Renewable Energy Certificates

  • Date15 May, 2022
  • Author Karl Ehlert

Since 1978, American regulators and policymakers have looked to incentivize the investment and development of generating renewable energy. Individual states began enacting Renewable Portfolio Standards (RPS) to support this mission by requiring a specific percentage of a utility’s energy portfolio to come from renewable sources. Renewable Energy Certificates (RECs) were created as a way for states to comply with these standards by providing incentives for companies to invest in renewable energy even though the return on investment may not be realized until many years later. Sources of REC production include solar electric, wind, geothermal, hydropower and others.

When a renewable energy source generates a  Megawatt hour (MWh) of power it is sold into the local grid, normally through a PPA (Power Purchase Agreement) with a local utility provider. Additionally, the power generator may also earn a REC. The REC can be used by the power generator as a tax credit or sold as a commodity on the open market. RECs act as a tracking mechanism for green energies since clean electricity is indistinguishable from those produced by other sources. They are uniquely numbered and once sold, cannot be purchased again and the seller forfeits the ability to make any claims about “using” renewable energy. For each REC purchased, the customer can claim the equivalent MWh of energy reduction as an offset to their conventional energy use.

RECs can be purchased directly from outside suppliers or from utility providers that offer a green power program. They can also be traded directly from buyer to seller. Third-party marketers and brokers are also commonly found in the marketplace to assist in finding a buyer. Pricing in these marketplaces depends on many factors including the specifics of where, when, and what renewable resource produced it. REC valuation can also differ if they come “bundled” with electricity. As with any commodity market the valuation of a REC is ultimately driven by supply and demand.

Renewable Energy Credits and Business Income Losses

In several renewable energy losses we have worked on, whether it is a wind, solar or another form that earns RECs, the insured has brought up the subject of lost RECs and whether the value should be considered in the loss. Ultimately the adjuster and carrier will have to determine whether the insurance policy covers the value of the lost RECs but the accountant can assist with determining the number of RECs and their valuation.

The number of lost RECs will be determined in the same manner that lost production is determined since it is driven by production. Valuation can be a bit more difficult. Pricing can depend on region and the type of REC but websites such as the GATS (Generation Attribute Tracking System) Bulletin Board can be a useful tool. This website allows both buyers and sellers to post the specific criteria of the RECs they are either trying to sell or purchase as well as price. The history of the insured’s REC sales, if any, can also be analyzed to help determine value.
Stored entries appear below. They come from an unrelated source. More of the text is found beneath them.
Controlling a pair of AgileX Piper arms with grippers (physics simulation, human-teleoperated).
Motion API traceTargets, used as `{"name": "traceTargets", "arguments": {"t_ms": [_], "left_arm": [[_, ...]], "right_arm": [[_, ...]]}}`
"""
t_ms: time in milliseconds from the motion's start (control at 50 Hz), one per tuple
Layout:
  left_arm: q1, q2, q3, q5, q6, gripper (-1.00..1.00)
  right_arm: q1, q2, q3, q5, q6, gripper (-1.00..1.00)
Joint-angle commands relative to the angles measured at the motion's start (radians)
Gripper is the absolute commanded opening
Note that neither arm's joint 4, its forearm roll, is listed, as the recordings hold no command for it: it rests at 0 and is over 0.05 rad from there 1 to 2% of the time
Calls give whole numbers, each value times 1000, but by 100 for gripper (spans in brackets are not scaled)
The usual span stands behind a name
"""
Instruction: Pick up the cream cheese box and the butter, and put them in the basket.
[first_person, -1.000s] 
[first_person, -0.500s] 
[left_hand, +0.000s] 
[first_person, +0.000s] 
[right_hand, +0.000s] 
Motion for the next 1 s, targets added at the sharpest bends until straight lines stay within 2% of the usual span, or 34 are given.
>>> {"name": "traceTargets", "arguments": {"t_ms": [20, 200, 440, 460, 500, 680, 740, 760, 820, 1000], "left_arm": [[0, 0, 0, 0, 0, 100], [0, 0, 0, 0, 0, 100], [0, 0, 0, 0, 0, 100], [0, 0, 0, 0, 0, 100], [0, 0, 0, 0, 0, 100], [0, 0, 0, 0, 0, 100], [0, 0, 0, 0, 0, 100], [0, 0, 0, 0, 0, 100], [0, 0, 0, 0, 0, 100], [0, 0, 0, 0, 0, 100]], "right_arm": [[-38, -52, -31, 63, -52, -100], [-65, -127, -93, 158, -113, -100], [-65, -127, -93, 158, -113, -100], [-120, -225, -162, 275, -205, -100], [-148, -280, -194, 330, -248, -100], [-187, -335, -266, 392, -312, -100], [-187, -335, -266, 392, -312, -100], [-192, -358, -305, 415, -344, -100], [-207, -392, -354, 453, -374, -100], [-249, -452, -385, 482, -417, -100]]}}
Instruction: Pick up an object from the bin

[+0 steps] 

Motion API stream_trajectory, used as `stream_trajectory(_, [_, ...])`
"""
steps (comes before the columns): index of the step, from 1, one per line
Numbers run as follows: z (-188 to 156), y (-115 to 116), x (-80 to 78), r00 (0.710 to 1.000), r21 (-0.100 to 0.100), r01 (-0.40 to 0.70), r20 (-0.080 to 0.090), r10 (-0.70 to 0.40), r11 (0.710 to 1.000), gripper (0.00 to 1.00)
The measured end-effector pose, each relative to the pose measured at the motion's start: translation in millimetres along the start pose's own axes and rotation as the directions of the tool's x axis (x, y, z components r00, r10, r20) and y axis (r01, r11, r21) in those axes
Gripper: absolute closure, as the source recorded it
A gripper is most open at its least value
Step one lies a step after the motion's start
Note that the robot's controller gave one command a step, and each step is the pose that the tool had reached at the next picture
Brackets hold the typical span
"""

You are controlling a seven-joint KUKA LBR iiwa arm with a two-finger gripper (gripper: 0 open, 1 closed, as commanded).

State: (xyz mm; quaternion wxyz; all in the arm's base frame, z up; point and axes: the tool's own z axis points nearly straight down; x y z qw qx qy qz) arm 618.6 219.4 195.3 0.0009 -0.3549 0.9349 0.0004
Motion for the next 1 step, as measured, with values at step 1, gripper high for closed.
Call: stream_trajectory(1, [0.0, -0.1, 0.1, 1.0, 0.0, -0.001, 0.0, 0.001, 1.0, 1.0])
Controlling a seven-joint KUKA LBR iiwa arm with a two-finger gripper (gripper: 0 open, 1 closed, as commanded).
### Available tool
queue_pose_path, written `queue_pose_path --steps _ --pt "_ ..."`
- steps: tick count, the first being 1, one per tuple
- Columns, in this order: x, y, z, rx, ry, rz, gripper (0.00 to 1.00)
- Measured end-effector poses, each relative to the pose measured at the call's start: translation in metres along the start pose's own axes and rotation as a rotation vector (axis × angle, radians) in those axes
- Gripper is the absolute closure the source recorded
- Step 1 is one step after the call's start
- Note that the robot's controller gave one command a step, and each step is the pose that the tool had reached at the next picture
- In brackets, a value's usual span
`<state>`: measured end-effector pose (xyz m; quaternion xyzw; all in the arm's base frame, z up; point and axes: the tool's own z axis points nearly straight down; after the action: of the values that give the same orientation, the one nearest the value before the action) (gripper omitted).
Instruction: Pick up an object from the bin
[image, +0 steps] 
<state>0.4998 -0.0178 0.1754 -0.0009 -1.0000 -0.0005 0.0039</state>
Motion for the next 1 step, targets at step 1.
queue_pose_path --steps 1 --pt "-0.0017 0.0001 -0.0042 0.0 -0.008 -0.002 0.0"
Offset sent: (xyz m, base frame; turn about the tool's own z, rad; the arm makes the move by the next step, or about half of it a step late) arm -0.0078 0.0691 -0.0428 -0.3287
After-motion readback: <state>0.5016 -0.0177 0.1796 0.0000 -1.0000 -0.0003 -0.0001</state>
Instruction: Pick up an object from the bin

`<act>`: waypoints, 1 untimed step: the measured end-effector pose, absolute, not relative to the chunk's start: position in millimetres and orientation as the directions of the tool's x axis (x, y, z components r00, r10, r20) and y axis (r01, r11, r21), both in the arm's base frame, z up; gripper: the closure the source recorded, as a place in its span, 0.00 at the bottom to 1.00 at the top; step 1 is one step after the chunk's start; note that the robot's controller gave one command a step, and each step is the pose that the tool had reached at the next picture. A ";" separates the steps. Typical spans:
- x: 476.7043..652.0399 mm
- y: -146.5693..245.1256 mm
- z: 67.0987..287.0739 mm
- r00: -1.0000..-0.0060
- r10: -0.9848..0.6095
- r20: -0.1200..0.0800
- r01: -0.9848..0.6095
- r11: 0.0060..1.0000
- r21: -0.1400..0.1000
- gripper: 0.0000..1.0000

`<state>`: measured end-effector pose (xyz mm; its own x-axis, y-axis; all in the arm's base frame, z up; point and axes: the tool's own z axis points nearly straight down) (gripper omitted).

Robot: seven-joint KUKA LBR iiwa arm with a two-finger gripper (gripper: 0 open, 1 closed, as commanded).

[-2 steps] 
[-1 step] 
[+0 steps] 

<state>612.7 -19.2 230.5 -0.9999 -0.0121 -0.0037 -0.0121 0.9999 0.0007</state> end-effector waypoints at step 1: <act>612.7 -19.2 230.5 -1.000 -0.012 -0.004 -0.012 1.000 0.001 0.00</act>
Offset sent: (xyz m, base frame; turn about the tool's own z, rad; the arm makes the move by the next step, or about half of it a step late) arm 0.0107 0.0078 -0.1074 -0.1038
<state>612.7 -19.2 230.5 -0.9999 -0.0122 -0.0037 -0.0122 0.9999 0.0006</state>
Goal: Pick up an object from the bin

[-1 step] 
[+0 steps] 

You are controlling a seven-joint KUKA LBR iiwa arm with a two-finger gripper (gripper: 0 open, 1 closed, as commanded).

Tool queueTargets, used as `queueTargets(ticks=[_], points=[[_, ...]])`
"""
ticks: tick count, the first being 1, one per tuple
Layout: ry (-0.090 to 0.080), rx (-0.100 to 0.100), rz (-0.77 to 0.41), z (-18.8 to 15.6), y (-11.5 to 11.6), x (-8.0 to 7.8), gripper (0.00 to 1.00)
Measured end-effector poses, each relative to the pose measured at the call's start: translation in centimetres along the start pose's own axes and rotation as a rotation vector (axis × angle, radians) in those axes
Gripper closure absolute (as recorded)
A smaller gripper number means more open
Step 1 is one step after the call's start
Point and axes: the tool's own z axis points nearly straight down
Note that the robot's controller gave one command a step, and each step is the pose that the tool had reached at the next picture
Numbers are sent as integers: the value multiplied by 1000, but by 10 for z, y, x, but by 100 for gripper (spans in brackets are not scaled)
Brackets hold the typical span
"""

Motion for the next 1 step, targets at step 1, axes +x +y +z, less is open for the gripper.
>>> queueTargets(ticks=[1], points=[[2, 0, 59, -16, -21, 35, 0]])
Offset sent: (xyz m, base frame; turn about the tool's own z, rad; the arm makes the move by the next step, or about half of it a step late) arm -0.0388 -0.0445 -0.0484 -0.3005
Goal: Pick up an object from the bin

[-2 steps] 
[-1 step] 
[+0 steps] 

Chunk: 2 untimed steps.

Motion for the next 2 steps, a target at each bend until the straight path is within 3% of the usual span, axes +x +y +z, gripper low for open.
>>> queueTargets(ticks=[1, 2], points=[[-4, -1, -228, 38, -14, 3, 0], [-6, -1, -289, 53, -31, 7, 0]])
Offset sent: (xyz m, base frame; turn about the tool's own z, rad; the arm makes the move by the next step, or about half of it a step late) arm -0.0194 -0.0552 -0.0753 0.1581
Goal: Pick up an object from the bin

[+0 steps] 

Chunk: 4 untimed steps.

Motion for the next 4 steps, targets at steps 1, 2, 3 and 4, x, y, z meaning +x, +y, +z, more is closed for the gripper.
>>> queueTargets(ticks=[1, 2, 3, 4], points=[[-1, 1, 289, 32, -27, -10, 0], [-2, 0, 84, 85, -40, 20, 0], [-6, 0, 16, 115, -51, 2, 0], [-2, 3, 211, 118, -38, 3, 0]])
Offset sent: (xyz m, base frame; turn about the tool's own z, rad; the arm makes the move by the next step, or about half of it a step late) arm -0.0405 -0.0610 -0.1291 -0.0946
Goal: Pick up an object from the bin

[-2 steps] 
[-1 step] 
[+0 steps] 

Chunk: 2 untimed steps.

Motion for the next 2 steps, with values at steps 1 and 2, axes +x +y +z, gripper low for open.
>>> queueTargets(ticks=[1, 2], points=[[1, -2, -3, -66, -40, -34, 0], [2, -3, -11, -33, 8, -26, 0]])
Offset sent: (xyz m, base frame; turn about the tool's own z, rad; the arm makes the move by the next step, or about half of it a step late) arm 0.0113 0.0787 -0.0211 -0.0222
However, not all insureds sell the RECs they earn and may use them as credits instead. In this case, the insured may make the argument the value of the REC would have to be “grossed up” to include taxes that will be assessed if recovered under the policy. The basis of the argument is that the insured normally gets a credit for the REC but is now receiving money it will have to report as revenue and ultimately increase its income tax liability. If the income tax “gross up” is to be contemplated as recoverable under the policy, then the insured’s effective tax rate should be analyzed rather than assuming a corporate tax rate would apply. Normal operating losses could negate the tax implication of receiving money instead of credits.

Renewable Energy Credits are not unique to the United States and may come up as an issue in losses all over the globe. These credits are important to the insured and help the insured recover the significant investment it made to develop and build the wind, solar or other renewable energy generation site. In handling renewable energy business income losses, the adjuster and carriers should be prepared to determine whether the lost value of the RECs is covered under the business income loss provision of the policy.


The statements or comments contained within this article are based on the author’s own knowledge and experience and do not necessarily represent those of the firm, other partners, our clients, or other business partners.